I sat down at the computer and kept looking at her, then back at the computer. I just felt like it was the right day to put a posting up. I convinced myself I didn't have to adopt her out unless I was 100% sure she was going to the best home for her. An hour later I got a reply from a couple in Indiana....with the best home for her. Their 9 year-old dog had just recently passed away from cancer & they were looking online, but still not really sure if they were ready to get another dog until they saw Sophia's posting. They said they just knew she was their dog. They answered all of the important questions, they asked even more questions. I instantly felt at ease. They have a big house, a big fenced in yard, the woman works from home, and loved and spoiled her last dog as much as I could ever hope for Sophia to be spoiled. They were so excited about adopting her that they drove down this morning to pick her up. It all happened very fast. We met at Centennial Park today, and as soon as we got out of the car, she ran right up to them and started licking them. She was home. It was as simple and easy as that. We sat and talked for a while, and then I put her in their car and she was on her way.

It was inspiring and amazing to see all of these parts of her puzzle come together there in that moment, and to realize she was exactly where she needed to be. I'm so happy for her, because I really feel that she is in the perfect home for her, but I still cried as I drove away, knowing I would probably never see her again, and was still sad when I got home tonight and went around to feed everyone, and she wasn't here. It is a change, and there have been a lot of those lately, but that's okay. We spent a lot of time together this morning. Here are some pictures from our morning and one of her new family. I know I did the right thing, but it wasn't easy. If I had posted her months before, they wouldn't have been looking then. Even though I miss her already, I am beyond grateful for the time she spent here and for the Overtons.


More goodbyes today....

This one was not anywhere near as emotional, but definitely one of significance.

I sold my TV when I lived in Tucson. I got frustrated with myself one night when I realized I had been watching three hours of reruns of a sitcom I never liked the first time it was on TV. I found myself wasting too much time in front of it, not thinking enough, not reading enough, not writing and creating enough. For the first week it was strange, but then I really enjoyed not having a television. I began wondering how I found all of that time before to watch the thing. I didn't miss it at all for years.

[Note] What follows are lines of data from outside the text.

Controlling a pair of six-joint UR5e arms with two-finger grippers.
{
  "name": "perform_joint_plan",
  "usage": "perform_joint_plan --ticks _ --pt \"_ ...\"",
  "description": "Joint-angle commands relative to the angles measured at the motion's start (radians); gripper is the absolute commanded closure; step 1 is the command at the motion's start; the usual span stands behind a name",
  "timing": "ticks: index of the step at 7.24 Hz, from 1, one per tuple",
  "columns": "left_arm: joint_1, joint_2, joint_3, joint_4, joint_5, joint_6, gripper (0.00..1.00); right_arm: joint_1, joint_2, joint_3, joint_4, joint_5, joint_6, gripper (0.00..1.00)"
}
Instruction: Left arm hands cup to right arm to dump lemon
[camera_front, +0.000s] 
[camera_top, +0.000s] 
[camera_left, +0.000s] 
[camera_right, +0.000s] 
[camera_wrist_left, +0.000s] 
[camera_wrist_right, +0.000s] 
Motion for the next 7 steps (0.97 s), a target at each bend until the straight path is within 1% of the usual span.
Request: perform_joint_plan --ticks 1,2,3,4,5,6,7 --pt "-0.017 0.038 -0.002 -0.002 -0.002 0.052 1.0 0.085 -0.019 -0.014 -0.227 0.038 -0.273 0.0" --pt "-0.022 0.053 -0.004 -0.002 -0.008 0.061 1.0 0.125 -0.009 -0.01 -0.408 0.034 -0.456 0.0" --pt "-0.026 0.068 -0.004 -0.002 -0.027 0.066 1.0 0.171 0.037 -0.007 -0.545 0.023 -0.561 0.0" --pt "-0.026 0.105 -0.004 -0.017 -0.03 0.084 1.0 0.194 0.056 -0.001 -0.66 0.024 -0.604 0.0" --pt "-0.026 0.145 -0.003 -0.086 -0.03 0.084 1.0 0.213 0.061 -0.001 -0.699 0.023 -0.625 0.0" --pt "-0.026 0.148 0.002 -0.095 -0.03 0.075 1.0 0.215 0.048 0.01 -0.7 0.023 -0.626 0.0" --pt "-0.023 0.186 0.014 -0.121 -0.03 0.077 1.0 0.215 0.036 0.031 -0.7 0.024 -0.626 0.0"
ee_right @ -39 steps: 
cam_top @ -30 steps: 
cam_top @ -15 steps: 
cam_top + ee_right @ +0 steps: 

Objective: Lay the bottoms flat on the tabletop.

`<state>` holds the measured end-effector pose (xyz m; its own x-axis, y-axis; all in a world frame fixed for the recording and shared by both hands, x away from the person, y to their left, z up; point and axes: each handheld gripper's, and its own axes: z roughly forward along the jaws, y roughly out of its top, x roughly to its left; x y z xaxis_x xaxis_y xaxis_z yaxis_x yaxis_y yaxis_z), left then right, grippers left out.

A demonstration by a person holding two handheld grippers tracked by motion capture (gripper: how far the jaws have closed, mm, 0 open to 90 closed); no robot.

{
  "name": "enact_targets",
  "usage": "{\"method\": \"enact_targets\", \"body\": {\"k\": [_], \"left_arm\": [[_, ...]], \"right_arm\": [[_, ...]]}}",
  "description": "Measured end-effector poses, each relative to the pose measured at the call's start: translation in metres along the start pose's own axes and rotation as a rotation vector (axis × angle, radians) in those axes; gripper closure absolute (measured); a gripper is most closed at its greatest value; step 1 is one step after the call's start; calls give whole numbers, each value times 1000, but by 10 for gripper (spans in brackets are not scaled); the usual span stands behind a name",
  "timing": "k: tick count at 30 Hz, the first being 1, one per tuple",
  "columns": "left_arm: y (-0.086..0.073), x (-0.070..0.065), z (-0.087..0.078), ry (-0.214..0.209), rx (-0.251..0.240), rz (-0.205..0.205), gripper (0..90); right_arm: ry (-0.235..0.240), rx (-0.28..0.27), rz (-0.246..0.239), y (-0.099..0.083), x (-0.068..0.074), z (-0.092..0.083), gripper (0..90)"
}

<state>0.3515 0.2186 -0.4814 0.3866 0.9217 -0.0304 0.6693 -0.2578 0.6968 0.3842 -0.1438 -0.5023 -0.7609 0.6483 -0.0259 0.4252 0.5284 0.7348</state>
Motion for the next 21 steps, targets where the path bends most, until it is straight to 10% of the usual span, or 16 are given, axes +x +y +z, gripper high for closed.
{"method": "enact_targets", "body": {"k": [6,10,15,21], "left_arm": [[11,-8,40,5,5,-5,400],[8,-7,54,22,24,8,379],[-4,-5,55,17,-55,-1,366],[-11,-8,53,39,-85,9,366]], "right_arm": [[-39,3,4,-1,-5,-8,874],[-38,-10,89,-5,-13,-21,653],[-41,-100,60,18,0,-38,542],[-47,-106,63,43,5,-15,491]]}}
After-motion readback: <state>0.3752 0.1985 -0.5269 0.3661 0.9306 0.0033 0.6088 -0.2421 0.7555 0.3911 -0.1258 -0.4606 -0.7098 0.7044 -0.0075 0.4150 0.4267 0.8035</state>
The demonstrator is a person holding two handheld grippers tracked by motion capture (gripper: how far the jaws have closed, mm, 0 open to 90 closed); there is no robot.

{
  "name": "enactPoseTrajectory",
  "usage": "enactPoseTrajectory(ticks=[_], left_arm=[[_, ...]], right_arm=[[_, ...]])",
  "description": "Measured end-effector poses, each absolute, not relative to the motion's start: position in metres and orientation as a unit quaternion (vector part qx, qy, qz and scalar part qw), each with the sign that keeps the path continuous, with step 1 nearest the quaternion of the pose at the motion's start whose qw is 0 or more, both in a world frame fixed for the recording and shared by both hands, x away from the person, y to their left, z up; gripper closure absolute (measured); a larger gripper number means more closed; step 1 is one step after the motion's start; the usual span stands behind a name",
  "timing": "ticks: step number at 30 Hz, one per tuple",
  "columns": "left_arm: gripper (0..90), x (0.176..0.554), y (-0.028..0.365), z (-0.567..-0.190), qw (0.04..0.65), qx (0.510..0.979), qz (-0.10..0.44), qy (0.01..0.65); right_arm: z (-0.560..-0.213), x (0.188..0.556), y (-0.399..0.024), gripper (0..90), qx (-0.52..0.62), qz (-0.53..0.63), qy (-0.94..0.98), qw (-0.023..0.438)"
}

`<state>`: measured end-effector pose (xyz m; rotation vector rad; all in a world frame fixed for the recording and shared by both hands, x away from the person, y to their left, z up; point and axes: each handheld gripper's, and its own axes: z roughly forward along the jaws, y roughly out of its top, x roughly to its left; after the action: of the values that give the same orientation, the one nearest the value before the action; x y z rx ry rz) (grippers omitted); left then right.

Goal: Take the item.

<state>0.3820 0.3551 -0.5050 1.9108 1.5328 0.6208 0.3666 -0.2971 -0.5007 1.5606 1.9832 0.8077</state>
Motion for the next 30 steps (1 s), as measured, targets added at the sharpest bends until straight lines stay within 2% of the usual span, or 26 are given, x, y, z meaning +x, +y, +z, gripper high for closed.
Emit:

Then, one night about two years ago, I got upset with Jonathan and left the house. I drove to a restaurant and ate dinner alone. As I walked out, I saw the yellow light of the Best Buy sign, and since I wasn't ready to head back home and talk things out, I went inside. I found an "open box special" on a plasma screen TV with a DVD player for super-cheap. I bought it. I don't know why. I didn't really want a TV or have the money to buy one, but I was mad & unhappy, and it seemed like something to do. Retail therapy? Who knows. I got home and stomped in the house, and Jonathan exclaimed, "A TV! Awesome!" A reward or gift was not what I was going for, but there it was, this thing in the house again that was always on, always making noise, always distracting from real life....making it too easy to not talk about anything. I've found myself in moments over the last few years, hating that television and also wondering what I ever did with all of that free time I had when I didn't own one. Since Jonathan moved out in March, I've turned it on maybe a handful of times....mostly to watch movies, which I can do on my laptop anyway. So, today I sold my television to my friend Sam. Ironically enough, I used the money to catch up a past-due Comcast bill for the internet and phone (and basic free cable channels) at the house. Even though I haven't watched it much in the past five months, it feels really good to be TVless again.

One O' My Favorite Quotes From One O' My Favorite Pen Pals from College....

"Hope is not optimism, which expects things to turn out well, but something rooted in the conviction that there is good worth working for."

- Seamus Heaney


So true...


"Most smiles are started by another smile."